Approach Time Space Readability Interview Viability
Brute Force Recursion ( O(2^n) ) ( O(n) ) 9/10 (simple) ❌ Fails for n>30
Memoization (Top-Down) ( O(n^2) ) ( O(n^2) ) 8/10 (clear recursion) ✅ Acceptable
Bottom-Up 2D DP ( O(n^2) ) ( O(n^2) ) 9/10 (straightforward) ✅ Good
Bottom-Up 1D DP (optimal) ( O(n^2) ) ( O(n) ) 7/10 (requires careful indexing) ✅ Best (meets follow-up)

6. Pro Mode Extras

Variants Section

  1. Maximum Path Sum in Triangle
    Replace min with max in the recurrence.

  2. Triangle with More Moves
    If you can move to ((i+1, j-1)), ((i+1, j)), ((i+1, j+1)) (with bounds), the DP updates need three parents.

  3. Minimum Path Sum in Square Matrix (LeetCode 931)
    Similar but on an ( n \times n ) matrix, moves: down-left, down, down-right. Solution uses 1D DP with careful ordering.

  4. Multiple Transactions (LeetCode 123)
    If you could split the path into two separate transactions?
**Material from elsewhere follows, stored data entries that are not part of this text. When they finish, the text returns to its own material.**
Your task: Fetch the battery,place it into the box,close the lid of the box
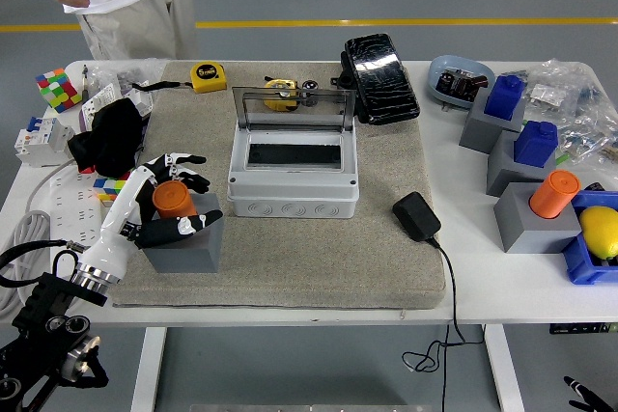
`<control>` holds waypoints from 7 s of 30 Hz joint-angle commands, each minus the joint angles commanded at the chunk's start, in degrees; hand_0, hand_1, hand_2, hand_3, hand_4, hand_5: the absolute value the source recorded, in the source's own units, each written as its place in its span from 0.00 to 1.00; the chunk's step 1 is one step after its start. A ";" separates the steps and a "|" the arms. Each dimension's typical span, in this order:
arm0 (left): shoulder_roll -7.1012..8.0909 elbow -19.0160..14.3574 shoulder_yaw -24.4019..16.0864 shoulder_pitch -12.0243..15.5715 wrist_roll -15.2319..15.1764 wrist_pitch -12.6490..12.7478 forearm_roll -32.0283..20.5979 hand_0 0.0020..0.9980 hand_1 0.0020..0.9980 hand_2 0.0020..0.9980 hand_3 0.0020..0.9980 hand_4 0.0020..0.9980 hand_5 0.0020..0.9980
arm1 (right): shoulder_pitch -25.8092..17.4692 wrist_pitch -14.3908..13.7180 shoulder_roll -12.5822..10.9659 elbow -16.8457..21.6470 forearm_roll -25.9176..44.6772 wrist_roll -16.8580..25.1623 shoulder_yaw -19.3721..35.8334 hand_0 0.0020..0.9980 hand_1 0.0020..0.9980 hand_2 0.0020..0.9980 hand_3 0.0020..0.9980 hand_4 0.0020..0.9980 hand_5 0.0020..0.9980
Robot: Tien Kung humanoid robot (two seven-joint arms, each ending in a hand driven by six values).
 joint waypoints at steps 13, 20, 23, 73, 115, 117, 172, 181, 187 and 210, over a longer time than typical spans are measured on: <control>-0.21 0.63 0.77 -0.78 0.86 0.56 -0.14 0.14 0.24 0.36 0.50 0.91 0.00 | 0.06 -0.07 0.04 0.01 0.28 0.00 -0.19 0.65 0.70 0.68 0.58 0.95 0.53; -0.37 1.04 1.24 -1.29 0.68 0.96 0.21 0.10 0.16 0.27 0.36 0.81 0.00 | 0.09 -0.10 0.00 -0.01 0.33 -0.04 -0.20 0.65 0.70 0.68 0.58 0.95 0.53; -0.63 1.40 1.56 -1.58 0.36 1.22 0.26 0.10 0.16 0.27 0.36 0.81 0.00 | 0.10 -0.13 0.02 -0.01 0.36 -0.02 -0.28 0.65 0.70 0.68 0.58 0.95 0.53; -1.87 4.22 25.41 -35.64 29.54 3.21 33.00 0.08 0.09 0.19 0.21 0.61 0.00 | -0.13 -0.71 0.60 -0.09 2.51 -0.17 -2.82 0.65 0.70 0.68 0.57 0.94 0.52; -11.43 13.77 29.26 -41.68 35.78 10.47 33.36 0.16 0.19 0.26 0.34 0.79 0.00 | -0.32 -0.81 0.99 -0.10 3.72 0.06 -4.74 0.65 0.70 0.68 0.57 0.94 0.52; -11.52 13.97 29.30 -41.72 35.36 10.65 33.23 0.16 0.19 0.26 0.34 0.79 0.00 | -0.32 -0.79 0.98 -0.13 3.75 0.04 -4.79 0.65 0.70 0.68 0.57 0.94 0.52; -10.88 10.12 26.97 -40.30 32.91 11.49 32.01 0.41 0.46 0.43 0.51 0.91 0.00 | -0.23 -0.69 1.01 -0.11 3.94 0.17 -4.94 0.65 0.70 0.68 0.57 0.94 0.52; -9.70 6.32 21.36 -39.12 26.64 14.30 32.52 0.55 0.69 0.68 0.74 1.00 0.16 | -0.31 -0.61 0.90 -0.18 3.95 0.12 -4.99 0.65 0.70 0.68 0.57 0.94 0.52; -9.61 9.43 18.12 -39.36 26.07 13.18 31.76 0.77 0.85 0.85 0.86 1.00 0.58 | -0.17 -0.77 1.00 -0.08 3.98 0.18 -4.91 0.65 0.70 0.68 0.57 0.94 0.52; -6.62 7.49 19.97 -36.02 34.59 5.63 29.58 0.77 0.85 0.83 0.85 1.00 0.77 | -0.18 -0.69 0.65 -0.19 3.75 0.13 -4.46 0.65 0.70 0.68 0.57 0.94 0.52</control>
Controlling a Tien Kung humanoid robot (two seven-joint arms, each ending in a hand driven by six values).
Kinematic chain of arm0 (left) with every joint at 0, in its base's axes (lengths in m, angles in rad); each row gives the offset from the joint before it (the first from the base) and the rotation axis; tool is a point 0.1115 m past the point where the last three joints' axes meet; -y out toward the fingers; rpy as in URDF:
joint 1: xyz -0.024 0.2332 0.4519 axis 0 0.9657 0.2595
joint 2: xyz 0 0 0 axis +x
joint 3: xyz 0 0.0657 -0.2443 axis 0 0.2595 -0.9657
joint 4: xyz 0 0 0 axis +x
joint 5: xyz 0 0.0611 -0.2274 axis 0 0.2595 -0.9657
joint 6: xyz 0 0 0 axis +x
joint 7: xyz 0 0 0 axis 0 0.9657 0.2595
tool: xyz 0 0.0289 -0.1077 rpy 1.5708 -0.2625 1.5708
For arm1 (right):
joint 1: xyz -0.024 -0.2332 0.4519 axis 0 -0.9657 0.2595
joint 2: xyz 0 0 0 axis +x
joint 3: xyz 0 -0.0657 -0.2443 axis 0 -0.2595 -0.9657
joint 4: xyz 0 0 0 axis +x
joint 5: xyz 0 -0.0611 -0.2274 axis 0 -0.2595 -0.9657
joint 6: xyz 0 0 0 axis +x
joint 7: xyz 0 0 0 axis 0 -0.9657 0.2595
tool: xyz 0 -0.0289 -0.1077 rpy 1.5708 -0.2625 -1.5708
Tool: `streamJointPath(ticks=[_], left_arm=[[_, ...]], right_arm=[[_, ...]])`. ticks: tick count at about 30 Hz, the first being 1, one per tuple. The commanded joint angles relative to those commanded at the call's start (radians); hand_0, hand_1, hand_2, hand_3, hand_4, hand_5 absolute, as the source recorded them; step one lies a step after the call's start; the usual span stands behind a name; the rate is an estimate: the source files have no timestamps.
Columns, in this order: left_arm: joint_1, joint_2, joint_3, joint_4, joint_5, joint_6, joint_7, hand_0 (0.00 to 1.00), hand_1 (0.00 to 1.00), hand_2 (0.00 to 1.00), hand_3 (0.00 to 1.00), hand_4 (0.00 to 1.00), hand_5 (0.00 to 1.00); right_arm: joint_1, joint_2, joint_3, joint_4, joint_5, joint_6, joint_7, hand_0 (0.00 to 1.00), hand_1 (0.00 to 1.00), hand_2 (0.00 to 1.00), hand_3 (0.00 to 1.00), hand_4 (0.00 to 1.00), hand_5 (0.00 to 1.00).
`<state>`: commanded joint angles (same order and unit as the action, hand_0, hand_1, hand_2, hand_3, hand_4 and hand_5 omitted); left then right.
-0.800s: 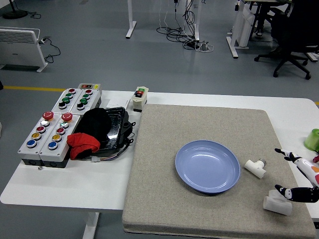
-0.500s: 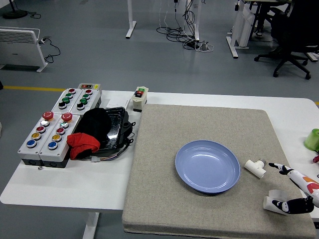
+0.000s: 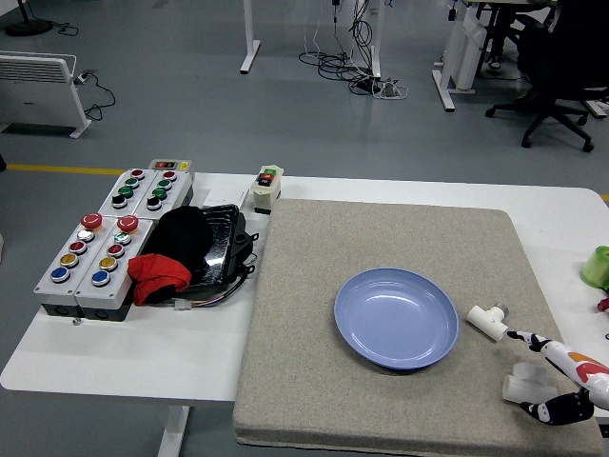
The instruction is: Pick pipe place plate twice
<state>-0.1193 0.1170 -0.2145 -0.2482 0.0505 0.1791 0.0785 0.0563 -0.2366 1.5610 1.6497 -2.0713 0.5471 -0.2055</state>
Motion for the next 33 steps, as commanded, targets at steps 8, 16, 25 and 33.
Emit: streamJointPath(ticks=[8, 16, 25, 33], left_arm=[[0.0, -0.001, -0.002, 0.0, 0.004, 0.0, 0.002, 0.622, 0.58, 0.504, 0.585, 0.27, 0.998], [0.003, -0.002, -0.008, 0.0, 0.013, 0.001, 0.007, 0.621, 0.582, 0.506, 0.585, 0.27, 0.998], [0.008, -0.004, -0.014, 0.0, 0.022, 0.001, 0.01, 0.622, 0.584, 0.51, 0.585, 0.268, 0.998], [0.01, -0.005, -0.017, -0.001, 0.027, 0.001, 0.012, 0.622, 0.585, 0.511, 0.586, 0.267, 0.998]], right_arm=[[0.006, 0.008, -0.006, -0.036, -0.037, 0.007, 0.006, 0.998, 0.96, 0.998, 0.998, 0.772, 0.165], [0.011, 0.013, -0.016, -0.058, -0.05, -0.023, 0.009, 0.963, 0.923, 0.998, 0.975, 0.742, 0.143], [0.011, 0.014, -0.013, -0.073, -0.059, -0.012, 0.0, 0.737, 0.73, 0.787, 0.821, 0.602, 0.016], [0.01, 0.015, -0.014, -0.074, -0.046, -0.008, -0.004, 0.631, 0.658, 0.701, 0.774, 0.587, 0.022]])
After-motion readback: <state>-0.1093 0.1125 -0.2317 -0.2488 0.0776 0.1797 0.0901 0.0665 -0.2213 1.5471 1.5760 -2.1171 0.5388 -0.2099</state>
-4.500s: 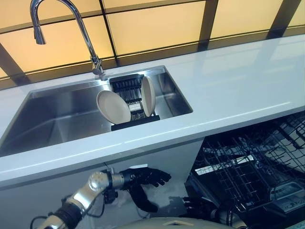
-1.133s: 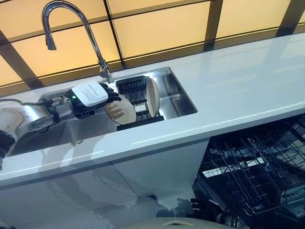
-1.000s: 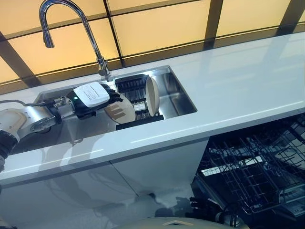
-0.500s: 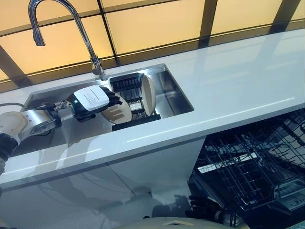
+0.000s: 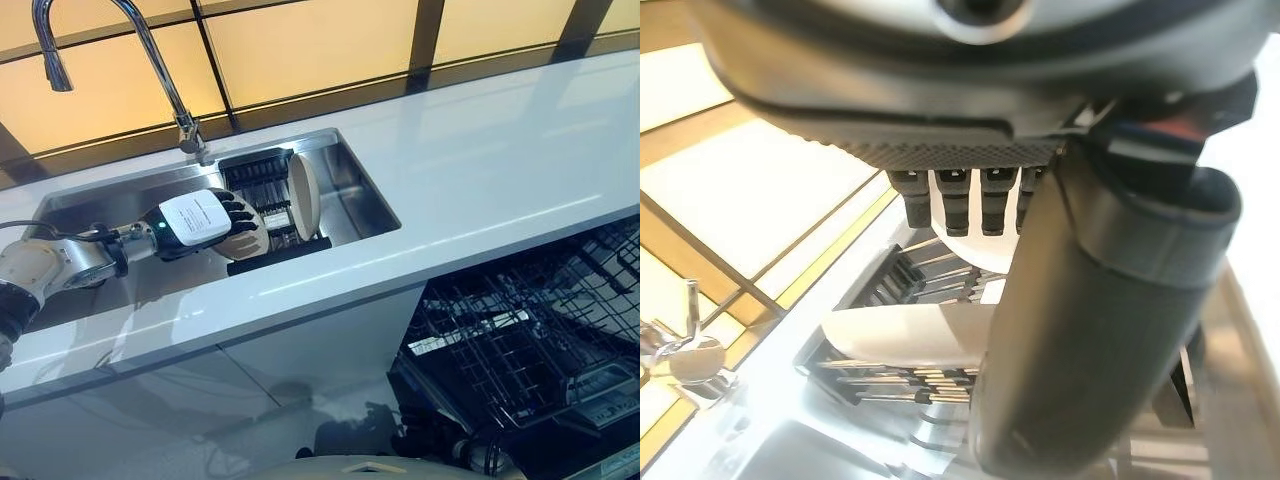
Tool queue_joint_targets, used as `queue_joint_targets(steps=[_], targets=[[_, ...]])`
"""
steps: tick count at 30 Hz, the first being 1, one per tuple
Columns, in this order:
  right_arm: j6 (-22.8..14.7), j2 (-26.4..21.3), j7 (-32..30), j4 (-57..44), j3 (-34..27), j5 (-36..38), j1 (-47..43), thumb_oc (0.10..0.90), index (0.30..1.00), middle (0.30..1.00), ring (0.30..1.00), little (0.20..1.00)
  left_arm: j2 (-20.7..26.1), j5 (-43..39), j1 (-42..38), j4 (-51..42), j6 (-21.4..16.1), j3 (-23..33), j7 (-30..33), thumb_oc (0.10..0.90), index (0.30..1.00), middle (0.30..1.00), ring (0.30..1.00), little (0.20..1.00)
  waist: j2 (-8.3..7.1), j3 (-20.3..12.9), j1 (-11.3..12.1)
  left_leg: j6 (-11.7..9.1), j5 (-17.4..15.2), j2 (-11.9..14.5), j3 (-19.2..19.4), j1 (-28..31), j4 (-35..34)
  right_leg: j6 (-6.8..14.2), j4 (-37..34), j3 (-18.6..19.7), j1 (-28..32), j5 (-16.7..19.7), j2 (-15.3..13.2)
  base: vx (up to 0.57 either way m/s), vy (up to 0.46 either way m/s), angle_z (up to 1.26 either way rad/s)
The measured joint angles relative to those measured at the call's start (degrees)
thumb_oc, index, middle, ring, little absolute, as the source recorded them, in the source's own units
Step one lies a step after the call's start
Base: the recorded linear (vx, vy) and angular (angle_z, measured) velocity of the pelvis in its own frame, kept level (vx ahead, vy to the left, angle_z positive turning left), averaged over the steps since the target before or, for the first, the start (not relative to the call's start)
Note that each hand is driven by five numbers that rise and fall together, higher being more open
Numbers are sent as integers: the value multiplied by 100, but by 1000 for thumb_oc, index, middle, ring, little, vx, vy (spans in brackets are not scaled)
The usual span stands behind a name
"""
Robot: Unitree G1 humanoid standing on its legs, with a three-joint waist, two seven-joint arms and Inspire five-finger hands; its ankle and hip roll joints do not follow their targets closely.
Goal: Pick up plates and place into dishwasher.
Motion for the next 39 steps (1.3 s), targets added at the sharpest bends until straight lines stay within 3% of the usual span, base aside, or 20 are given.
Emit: queue_joint_targets(steps=[12, 17, 18, 21, 27, 39], targets=[[-74, -37, -33, -57, -41, 9, -12, 800, 900, 900, 900, 900, -21, 37, 0, 98, 53, 0, 76, 800, 900, 900, 900, 900, -3, 162, -61, 9, -22, -2, 56, -1, 0, 12, 0, 53, -26, 20, -4, 8, 46, -2], [-98, -73, -41, -62, -44, 37, -12, 800, 900, 900, 900, 900, -134, 157, -1, 360, 282, -1, 108, 800, 900, 900, 900, 900, -13, 180, -97, 17, -39, -3, 97, -1, 0, 15, 0, 86, -38, 21, -7, 8, 35, -4], [-106, -86, -41, -64, -44, 52, -14, 800, 900, 900, 900, 900, -156, 155, -1, 401, 358, -1, 94, 536, 674, 674, 674, 636, -14, 192, -103, 19, -41, -3, 108, 0, 0, 17, 0, 101, -42, 23, -7, 2, 35, -5], [-116, -127, -44, -103, -46, 62, -17, 800, 900, 900, 900, 900, -176, 147, -1, 532, 497, -1, -9, 100, 300, 300, 300, 200, -21, 220, -125, 21, -48, -2, 148, 1, 0, 22, 0, 148, -60, 29, -7, 0, 30, -8], [-98, -206, -58, -244, -133, 65, -9, 800, 900, 900, 900, 900, -298, -23, -4, 752, 859, 7, -44, 100, 300, 300, 300, 200, -30, 321, -193, 27, -53, -3, 195, -22, 0, 26, 1, 196, -103, 52, -9, -1, 14, -4], [-99, -367, -46, -243, -147, 62, 52, 800, 900, 900, 900, 900, -402, -121, -12, 737, 1058, 155, 160, 100, 300, 300, 300, 200, -38, 327, -219, 29, -57, 0, 229, -23, 0, 31, 1, 219, -119, 65, -7, -5, -2, 0]])
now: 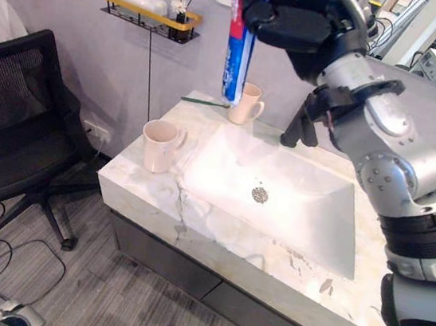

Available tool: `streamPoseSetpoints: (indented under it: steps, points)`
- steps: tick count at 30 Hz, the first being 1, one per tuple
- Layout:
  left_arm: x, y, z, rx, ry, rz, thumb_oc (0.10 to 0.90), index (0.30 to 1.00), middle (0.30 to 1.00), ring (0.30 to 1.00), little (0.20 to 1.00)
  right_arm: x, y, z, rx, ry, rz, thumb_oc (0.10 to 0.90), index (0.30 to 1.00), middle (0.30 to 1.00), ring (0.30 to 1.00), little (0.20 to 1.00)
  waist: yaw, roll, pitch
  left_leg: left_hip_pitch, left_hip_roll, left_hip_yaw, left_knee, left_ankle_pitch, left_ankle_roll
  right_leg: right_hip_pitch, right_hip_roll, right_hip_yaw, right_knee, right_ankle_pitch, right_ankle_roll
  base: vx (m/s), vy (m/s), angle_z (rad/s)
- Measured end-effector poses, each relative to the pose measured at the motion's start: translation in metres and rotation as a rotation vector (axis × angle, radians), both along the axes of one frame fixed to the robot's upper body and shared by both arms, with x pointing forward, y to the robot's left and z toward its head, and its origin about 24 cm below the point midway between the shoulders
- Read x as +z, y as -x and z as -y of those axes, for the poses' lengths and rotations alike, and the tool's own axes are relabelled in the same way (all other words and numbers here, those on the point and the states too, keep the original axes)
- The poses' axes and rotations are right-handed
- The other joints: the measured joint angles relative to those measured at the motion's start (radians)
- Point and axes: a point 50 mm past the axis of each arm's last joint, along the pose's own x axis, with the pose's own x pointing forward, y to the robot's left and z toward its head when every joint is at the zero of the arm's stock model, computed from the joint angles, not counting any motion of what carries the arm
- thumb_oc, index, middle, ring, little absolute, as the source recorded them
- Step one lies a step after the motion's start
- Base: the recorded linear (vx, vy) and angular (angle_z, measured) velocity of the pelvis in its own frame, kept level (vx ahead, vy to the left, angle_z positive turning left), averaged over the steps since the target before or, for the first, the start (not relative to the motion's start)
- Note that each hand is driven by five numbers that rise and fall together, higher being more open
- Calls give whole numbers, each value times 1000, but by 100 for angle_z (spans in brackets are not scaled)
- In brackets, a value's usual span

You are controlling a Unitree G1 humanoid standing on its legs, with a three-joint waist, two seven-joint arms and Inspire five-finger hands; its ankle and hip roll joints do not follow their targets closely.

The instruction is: Organize the bathroom.

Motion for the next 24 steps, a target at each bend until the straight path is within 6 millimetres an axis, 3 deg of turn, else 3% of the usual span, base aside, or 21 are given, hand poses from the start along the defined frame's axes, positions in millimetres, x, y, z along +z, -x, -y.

Not directly analogous, but dynamic programming with state (row, transactions used) could be applied.

  5. Starting from Any Row
    If you can start from any element in the top row, initialize dp with the first row values.

  6. Output the Path Itself
    Store predecessors in DP to reconstruct the chosen indices.

Interview Cheat Sheet

  • First Mention Complexity: Always state time/space upfront.
  • Start Simple: Describe brute force, then optimize.
  • Visual Aid: Draw the triangle and DP table on the board.
  • Space Optimization: Explain why reverse iteration preserves previous row.
  • Test Small Cases: Verify with the given examples.
  • Edge Cases: Single row, negatives, boundaries.
  • Follow-Up Ready: Know the ( O(n) ) space solution.